For an example that shows how to share code with workers using batch, see Run Batch Job and Access Files from Workers.

Workers Access Files Directly

If the workers all have access to the same drives on the network, they can access the necessary files that reside on these shared resources. This is the preferred method for sharing data, as it minimizes network traffic.

You must define each worker session's search path so that it looks for files in the right places. You can define the path:

  • By using the job's AdditionalPaths property. This is the preferred method for setting the path, because it is specific to the job.

    AdditionalPaths identifies folders to be added to the top of the command search path of worker sessions for this job. If you also specify AttachedFiles, the AttachedFiles are above AdditionalPaths on the workers' path.

    When you specify AdditionalPaths at the time of creating a job, the settings are combined with those specified in the applicable cluster profile. Setting AdditionalPaths on a job object after it is created does not combine the new setting with the profile settings, but overwrites existing settings for that job.

    AdditionalPaths is empty by default. For a mixed-platform environment, the character vectors can specify both UNIX® and Microsoft® Windows® style paths; those setting that are not appropriate or not found for a particular machine generate warnings and are ignored.

    This example sets the MATLAB® worker path in a mixed-platform environment to use functions in both the central repository /central/funcs and the department archive /dept1/funcs, which each also have a Windows UNC path.

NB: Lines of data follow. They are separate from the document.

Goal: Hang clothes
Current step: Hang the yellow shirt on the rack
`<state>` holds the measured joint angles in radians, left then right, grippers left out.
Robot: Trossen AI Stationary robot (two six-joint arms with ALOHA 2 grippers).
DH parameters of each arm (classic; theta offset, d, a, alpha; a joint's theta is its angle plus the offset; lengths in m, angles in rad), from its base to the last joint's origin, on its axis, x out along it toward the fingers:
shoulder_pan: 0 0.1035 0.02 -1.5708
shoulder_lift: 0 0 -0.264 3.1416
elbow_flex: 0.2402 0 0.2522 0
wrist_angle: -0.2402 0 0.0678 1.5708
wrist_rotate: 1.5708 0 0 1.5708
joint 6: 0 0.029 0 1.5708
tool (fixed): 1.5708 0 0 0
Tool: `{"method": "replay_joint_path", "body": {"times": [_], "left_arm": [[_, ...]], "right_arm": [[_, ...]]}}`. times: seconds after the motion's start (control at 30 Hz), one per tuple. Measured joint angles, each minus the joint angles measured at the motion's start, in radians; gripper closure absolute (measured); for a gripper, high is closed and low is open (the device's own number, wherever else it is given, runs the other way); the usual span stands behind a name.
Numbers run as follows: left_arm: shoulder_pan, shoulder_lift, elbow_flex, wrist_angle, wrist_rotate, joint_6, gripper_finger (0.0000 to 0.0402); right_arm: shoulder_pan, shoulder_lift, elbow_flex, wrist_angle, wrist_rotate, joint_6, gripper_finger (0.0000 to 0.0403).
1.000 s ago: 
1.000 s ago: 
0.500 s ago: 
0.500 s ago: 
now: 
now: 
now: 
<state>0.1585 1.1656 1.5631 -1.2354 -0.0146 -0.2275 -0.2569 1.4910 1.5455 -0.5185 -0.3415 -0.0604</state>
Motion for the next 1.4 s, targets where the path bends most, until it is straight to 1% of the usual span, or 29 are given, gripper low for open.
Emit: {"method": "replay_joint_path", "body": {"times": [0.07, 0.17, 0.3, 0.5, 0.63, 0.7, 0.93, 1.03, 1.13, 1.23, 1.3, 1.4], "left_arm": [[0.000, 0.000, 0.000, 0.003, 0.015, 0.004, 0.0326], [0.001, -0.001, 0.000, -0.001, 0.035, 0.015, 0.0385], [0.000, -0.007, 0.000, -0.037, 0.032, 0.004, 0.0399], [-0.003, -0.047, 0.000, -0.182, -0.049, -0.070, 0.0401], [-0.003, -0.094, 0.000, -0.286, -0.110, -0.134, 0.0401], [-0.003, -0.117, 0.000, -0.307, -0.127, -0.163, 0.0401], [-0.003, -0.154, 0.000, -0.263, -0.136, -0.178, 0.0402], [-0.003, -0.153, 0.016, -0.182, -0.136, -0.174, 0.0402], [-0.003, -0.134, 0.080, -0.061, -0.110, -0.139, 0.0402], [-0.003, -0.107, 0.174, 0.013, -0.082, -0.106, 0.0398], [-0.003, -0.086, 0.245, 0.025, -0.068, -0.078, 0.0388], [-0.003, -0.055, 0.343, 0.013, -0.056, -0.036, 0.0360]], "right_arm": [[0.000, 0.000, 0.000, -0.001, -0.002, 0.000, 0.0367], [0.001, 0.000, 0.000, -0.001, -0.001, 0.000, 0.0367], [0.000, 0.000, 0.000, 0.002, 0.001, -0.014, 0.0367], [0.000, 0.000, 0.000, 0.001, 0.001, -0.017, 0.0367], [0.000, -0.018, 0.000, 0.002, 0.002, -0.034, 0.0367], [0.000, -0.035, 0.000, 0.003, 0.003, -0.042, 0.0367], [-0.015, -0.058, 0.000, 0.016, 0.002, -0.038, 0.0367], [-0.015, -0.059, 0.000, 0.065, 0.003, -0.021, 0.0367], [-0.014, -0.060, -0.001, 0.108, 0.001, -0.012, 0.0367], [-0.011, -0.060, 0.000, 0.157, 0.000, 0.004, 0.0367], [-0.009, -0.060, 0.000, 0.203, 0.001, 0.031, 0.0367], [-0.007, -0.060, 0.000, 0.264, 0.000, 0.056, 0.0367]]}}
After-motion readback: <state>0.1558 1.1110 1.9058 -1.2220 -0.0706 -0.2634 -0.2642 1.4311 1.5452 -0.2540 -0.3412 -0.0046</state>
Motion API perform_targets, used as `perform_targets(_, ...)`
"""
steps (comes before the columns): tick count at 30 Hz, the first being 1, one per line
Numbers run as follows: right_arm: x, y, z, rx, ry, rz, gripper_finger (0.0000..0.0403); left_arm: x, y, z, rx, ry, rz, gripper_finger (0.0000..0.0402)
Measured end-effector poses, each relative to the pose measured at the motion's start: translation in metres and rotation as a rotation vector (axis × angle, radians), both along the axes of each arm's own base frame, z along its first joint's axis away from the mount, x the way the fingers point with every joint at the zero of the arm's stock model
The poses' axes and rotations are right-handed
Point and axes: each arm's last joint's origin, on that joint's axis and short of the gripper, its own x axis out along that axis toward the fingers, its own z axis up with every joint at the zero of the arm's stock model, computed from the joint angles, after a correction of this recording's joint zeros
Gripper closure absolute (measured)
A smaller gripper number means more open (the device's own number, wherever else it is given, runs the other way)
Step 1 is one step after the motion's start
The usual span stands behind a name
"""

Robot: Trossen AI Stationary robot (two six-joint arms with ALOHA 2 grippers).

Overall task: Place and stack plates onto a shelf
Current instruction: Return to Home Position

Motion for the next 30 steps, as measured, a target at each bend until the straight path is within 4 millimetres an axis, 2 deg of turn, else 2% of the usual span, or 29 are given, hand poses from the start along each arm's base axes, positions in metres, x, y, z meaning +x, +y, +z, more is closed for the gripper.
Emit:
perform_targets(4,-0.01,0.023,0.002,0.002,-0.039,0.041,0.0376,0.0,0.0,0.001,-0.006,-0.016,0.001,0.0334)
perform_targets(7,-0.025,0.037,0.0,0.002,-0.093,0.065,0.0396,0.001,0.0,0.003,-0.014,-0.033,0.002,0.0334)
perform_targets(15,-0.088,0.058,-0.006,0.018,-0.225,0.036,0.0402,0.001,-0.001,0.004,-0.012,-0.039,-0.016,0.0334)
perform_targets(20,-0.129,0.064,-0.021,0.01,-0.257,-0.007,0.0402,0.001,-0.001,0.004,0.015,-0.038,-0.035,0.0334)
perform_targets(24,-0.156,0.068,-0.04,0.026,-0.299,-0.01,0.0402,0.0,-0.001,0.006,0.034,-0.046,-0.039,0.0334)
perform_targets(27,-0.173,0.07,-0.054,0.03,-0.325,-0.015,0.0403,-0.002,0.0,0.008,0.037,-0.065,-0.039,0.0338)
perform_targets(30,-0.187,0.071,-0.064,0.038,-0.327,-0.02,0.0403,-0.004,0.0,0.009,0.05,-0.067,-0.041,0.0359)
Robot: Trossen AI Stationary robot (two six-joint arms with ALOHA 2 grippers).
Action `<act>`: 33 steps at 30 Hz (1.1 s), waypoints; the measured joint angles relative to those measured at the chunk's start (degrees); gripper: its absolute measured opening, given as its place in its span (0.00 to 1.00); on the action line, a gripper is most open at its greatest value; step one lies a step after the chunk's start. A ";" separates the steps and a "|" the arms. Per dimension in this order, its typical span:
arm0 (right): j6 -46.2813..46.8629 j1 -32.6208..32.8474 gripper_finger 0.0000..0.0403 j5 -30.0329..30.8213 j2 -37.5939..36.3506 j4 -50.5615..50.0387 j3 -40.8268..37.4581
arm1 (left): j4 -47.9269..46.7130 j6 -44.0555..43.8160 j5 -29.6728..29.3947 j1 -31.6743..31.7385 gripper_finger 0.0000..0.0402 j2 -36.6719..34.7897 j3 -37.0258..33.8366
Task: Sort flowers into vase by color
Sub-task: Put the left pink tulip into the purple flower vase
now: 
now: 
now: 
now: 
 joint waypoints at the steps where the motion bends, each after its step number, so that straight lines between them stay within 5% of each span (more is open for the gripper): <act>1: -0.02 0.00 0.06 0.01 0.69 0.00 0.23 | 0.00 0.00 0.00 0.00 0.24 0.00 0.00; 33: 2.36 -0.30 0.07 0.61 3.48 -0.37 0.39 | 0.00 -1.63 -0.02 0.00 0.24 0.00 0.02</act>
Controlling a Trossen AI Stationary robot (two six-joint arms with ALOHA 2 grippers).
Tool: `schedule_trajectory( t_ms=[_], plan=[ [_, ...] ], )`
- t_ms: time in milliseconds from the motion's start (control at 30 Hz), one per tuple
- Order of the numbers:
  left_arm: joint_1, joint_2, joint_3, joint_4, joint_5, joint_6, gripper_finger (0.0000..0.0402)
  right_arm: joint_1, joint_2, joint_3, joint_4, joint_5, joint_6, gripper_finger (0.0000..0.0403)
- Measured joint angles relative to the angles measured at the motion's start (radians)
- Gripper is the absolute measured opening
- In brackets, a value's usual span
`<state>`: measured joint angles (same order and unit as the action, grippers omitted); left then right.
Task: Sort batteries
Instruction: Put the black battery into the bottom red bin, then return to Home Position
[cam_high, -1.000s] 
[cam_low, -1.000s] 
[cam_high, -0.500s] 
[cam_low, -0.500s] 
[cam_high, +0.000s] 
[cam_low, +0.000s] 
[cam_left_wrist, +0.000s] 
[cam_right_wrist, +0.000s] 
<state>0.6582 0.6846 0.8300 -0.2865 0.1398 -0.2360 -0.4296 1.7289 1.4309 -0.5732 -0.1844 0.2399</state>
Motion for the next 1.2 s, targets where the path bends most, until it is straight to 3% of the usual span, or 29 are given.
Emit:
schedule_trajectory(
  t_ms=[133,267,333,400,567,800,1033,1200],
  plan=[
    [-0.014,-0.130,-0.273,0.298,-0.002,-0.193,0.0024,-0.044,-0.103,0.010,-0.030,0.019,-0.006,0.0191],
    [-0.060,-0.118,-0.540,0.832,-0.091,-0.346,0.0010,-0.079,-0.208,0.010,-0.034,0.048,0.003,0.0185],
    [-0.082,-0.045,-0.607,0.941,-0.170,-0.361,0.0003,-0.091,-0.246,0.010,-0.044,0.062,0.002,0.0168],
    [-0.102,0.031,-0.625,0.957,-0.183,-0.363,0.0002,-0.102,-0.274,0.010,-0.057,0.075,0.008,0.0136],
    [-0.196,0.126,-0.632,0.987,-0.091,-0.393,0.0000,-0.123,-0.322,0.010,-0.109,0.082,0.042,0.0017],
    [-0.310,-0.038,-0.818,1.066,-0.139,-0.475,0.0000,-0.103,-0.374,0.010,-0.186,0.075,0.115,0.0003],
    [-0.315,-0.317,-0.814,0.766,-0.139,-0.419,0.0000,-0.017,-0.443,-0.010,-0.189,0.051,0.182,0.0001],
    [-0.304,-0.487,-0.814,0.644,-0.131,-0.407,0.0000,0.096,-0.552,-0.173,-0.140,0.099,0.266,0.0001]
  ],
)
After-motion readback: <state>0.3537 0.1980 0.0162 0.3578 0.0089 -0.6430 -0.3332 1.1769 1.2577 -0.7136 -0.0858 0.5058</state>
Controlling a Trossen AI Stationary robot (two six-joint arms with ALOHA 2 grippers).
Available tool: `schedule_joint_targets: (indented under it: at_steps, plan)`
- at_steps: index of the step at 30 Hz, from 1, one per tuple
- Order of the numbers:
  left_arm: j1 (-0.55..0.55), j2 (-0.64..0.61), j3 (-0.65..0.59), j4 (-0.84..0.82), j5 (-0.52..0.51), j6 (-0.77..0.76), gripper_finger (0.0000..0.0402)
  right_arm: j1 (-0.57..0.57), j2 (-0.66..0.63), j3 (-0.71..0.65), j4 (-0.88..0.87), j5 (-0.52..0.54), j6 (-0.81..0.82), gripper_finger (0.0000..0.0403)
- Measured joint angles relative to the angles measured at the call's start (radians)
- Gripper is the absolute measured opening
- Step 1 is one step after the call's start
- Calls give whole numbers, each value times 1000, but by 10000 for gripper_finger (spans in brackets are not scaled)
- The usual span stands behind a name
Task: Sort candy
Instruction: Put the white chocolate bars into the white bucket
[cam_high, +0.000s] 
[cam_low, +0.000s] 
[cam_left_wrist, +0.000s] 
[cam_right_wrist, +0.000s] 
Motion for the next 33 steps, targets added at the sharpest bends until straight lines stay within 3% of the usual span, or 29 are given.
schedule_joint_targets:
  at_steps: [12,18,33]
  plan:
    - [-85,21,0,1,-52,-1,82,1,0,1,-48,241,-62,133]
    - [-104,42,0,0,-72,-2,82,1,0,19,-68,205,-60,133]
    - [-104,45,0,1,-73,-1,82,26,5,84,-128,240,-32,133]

    c = parcluster(); % Use default
    job1 = createJob(c);
    ap = {'/central/funcs','/dept1/funcs', ...
         '\\OurDomain\central\funcs','\\OurDomain\dept1\funcs'};
    job1.AdditionalPaths = ap;
    
  • By putting the path command in any of the appropriate startup files for the worker:

    • matlabroot\toolbox\local\startup.m

    • matlabroot\toolbox\parallel\user\jobStartup.m

    • matlabroot\toolbox\parallel\user\taskStartup.m

    Access to these files can be passed to the worker by the job's AttachedFiles or AdditionalPaths property. Otherwise, the version of each of these files that is used is the one highest on the worker's path.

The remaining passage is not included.